■ **WORK ITEM**:
Where the line containing "Trace every instance of the person's" appears, start copying; continue through the last line below and copy nothing else.

■ **TASK DATA**:
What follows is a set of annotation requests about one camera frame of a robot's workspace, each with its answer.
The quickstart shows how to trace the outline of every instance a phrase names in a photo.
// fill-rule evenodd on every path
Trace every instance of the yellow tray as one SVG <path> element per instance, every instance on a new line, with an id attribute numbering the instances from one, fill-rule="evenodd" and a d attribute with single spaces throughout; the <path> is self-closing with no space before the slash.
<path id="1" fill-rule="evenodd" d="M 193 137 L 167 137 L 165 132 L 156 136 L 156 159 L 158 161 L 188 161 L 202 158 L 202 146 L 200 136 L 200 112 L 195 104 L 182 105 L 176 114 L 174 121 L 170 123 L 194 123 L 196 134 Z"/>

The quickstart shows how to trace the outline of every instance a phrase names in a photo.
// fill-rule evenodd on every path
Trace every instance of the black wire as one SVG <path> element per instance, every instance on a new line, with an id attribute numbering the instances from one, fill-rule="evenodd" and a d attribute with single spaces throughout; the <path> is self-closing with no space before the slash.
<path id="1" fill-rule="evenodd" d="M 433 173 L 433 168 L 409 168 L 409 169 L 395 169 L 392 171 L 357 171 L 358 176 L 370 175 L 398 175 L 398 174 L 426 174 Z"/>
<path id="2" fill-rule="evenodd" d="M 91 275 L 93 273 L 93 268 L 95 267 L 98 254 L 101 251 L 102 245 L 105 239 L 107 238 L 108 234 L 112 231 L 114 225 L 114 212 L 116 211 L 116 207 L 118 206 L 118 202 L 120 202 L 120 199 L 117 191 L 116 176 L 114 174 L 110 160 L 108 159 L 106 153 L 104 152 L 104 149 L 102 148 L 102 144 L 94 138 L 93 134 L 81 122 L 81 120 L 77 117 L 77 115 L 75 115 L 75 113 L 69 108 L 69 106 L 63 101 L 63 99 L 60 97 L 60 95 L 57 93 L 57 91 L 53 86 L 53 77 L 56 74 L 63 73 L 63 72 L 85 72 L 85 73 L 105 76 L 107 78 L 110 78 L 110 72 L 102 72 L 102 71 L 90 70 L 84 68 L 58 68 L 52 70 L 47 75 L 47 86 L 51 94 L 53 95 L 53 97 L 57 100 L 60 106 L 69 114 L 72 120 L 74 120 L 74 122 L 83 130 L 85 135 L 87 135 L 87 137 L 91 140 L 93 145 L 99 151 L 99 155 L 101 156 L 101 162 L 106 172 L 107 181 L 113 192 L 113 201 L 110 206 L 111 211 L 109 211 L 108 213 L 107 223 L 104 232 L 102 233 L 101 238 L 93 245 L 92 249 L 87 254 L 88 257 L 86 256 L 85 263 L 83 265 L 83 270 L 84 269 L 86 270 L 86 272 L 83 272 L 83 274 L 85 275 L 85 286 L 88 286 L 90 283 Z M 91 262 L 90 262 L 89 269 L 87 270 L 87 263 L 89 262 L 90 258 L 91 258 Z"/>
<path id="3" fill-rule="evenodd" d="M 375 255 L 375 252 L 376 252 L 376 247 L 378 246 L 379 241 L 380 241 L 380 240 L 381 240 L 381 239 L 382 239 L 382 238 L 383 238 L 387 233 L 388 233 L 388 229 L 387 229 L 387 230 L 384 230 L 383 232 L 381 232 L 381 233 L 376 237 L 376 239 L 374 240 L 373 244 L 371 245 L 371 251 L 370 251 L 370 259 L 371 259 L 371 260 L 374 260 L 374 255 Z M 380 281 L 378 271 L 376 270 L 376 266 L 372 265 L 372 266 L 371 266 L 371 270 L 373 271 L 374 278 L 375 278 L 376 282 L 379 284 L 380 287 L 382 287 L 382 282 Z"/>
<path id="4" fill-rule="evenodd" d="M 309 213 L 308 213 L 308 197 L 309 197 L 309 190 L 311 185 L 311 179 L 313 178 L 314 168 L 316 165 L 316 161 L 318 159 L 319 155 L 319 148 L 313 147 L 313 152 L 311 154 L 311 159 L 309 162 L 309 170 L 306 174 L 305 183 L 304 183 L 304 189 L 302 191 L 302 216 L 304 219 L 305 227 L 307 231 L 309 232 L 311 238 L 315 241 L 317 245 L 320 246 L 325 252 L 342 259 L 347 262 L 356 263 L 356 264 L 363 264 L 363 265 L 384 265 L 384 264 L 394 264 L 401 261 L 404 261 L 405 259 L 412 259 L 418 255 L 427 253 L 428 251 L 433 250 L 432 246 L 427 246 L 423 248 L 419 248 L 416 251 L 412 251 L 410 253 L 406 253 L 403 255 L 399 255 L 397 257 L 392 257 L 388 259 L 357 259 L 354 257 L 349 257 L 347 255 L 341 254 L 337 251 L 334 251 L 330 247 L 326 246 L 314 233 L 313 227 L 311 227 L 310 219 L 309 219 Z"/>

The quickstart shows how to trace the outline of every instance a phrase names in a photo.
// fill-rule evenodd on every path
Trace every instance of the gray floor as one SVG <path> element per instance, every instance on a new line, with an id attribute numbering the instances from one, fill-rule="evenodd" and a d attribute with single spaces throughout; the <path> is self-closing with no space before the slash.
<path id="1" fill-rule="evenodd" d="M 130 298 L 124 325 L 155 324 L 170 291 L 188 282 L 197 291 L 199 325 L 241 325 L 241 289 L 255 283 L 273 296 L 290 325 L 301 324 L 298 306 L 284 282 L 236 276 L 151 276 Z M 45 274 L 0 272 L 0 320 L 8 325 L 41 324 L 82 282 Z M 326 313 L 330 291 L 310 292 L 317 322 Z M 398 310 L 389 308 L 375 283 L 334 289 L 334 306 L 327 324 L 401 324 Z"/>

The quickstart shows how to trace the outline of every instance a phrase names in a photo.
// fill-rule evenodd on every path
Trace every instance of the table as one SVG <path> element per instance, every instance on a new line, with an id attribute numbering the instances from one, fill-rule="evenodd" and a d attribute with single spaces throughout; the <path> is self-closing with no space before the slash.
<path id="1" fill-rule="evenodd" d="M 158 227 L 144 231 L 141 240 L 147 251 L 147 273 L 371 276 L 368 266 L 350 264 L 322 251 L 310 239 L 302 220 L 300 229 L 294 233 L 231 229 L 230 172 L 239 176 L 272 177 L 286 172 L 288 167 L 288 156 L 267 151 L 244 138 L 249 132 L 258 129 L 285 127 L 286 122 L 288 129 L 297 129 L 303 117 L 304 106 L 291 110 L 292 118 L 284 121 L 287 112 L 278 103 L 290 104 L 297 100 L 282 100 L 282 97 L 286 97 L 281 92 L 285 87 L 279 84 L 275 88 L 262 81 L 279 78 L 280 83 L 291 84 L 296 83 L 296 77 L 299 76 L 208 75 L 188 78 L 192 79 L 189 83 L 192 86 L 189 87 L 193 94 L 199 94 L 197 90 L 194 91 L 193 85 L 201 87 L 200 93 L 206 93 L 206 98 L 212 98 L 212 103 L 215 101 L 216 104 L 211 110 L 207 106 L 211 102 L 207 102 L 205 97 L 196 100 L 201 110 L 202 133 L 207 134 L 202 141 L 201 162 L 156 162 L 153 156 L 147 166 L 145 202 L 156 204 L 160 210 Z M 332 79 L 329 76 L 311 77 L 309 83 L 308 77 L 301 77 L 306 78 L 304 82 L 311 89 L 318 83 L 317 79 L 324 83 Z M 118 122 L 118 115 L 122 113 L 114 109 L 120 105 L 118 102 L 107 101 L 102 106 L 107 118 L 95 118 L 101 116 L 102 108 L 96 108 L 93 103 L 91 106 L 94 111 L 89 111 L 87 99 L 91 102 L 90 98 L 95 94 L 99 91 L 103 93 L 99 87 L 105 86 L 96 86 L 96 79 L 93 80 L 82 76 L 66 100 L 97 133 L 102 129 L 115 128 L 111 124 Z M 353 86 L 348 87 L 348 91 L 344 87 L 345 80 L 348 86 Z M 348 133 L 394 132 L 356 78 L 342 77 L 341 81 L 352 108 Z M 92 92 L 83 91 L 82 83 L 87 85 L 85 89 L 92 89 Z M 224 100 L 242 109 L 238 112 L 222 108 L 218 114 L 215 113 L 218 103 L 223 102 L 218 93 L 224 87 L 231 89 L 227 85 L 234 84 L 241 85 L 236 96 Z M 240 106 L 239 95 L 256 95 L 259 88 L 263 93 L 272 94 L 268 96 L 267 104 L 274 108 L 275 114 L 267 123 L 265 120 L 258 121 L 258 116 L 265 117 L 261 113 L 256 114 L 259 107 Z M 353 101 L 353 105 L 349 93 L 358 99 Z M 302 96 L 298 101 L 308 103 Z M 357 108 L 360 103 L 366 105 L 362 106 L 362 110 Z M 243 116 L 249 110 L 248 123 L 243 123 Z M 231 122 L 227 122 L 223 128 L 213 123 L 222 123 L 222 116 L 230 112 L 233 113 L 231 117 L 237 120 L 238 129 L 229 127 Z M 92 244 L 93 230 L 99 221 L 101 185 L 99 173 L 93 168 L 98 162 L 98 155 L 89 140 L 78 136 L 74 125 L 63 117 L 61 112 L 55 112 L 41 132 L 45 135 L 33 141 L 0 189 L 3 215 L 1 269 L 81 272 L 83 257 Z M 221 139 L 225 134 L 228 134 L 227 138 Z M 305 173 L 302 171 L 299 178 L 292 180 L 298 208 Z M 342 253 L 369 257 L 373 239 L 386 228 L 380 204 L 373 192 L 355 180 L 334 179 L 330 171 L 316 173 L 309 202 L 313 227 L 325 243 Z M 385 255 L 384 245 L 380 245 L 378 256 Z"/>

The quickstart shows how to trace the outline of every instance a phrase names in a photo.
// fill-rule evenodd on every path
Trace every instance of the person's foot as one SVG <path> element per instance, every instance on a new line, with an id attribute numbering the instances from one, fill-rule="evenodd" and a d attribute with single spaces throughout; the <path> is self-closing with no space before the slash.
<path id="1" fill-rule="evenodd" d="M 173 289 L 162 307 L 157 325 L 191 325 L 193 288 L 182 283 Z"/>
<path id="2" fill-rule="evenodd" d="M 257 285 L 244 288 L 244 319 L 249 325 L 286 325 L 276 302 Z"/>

■ **SOLUTION**:
Trace every instance of the person's foot as one SVG <path> element per instance, every instance on a new line, with an id attribute numbering the instances from one, fill-rule="evenodd" and a d attribute with single spaces throughout; the <path> is self-closing with no space before the slash.
<path id="1" fill-rule="evenodd" d="M 173 289 L 162 307 L 157 325 L 191 325 L 193 288 L 182 283 Z"/>
<path id="2" fill-rule="evenodd" d="M 257 285 L 244 288 L 244 319 L 249 325 L 286 325 L 276 302 Z"/>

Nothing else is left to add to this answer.